Exercise details
May I have, exactly as written, the line containing "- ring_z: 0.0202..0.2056" and every line after it through the end of the listing below, and nothing else?

Dataset content
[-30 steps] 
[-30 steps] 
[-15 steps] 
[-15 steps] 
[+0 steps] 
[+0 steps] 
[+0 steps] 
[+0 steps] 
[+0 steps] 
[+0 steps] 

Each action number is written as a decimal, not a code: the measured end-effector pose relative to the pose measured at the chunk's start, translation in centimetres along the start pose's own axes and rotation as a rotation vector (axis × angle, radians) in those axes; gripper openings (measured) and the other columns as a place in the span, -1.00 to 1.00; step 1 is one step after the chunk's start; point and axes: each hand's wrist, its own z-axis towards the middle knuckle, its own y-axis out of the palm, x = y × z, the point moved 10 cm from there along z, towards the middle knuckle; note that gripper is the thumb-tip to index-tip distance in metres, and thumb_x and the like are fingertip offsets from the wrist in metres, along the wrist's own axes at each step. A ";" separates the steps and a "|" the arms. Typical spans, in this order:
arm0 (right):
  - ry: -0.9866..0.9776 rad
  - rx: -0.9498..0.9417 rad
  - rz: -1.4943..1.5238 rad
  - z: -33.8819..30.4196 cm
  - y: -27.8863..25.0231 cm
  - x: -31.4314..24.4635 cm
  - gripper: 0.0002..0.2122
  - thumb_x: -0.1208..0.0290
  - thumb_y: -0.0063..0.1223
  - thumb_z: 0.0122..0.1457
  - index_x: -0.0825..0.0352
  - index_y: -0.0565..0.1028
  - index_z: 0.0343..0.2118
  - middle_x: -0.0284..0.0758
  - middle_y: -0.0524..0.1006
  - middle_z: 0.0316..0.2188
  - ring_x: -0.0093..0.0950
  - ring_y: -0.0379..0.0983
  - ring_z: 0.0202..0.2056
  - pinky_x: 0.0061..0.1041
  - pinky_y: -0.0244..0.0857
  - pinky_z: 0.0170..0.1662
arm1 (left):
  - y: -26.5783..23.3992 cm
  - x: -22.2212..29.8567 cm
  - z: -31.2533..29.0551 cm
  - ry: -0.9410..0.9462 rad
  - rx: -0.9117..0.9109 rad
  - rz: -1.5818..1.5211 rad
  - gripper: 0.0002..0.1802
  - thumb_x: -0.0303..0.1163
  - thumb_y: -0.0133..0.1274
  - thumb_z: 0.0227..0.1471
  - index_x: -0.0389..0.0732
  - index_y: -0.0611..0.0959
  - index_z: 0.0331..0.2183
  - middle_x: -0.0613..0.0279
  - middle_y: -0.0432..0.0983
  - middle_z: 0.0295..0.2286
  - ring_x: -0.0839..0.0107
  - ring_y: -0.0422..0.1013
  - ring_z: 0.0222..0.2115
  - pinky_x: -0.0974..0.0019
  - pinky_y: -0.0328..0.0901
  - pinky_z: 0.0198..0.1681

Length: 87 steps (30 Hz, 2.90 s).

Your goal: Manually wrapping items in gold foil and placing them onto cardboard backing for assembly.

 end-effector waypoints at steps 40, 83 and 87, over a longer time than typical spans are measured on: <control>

Completed task
  - ring_z: 0.0202..0.2056
  - pinky_x: 0.0061..0.1041
  - pinky_y: -0.0244..0.0857
  - pinky_z: 0.0170..0.1662
arm1 (left):
  - y: -26.5783..23.3992 cm
  - x: -22.2212..29.8567 cm
  - z: -31.2533..29.0551 cm
  - ry: -0.9410..0.9462 rad
  - rx: -0.9117..0.9109 rad
  - rz: -1.5818..1.5211 rad
  - gripper: 0.0002..0.1802
  - thumb_x: -0.0303..0.1163
  - thumb_y: -0.0133..0.1274
  - thumb_z: 0.0227..0.1471
  - index_x: -0.0389..0.0732
  - index_y: -0.0611..0.0959
  - index_z: 0.0331..0.2183
  - middle_x: -0.0613..0.0279
  - middle_y: -0.0432..0.0983
  - middle_z: 0.0295..0.2286
  - ring_x: -0.0839..0.0107
  - ring_y: -0.0422..0.1013
  - ring_z: 0.0222..0.2115
  - pinky_x: -0.0974..0.0019
  - pinky_y: -0.0328..0.0901
  - pinky_z: 0.0198..0.1681

Length: 87 steps (30 Hz, 2.90 s).

Your goal: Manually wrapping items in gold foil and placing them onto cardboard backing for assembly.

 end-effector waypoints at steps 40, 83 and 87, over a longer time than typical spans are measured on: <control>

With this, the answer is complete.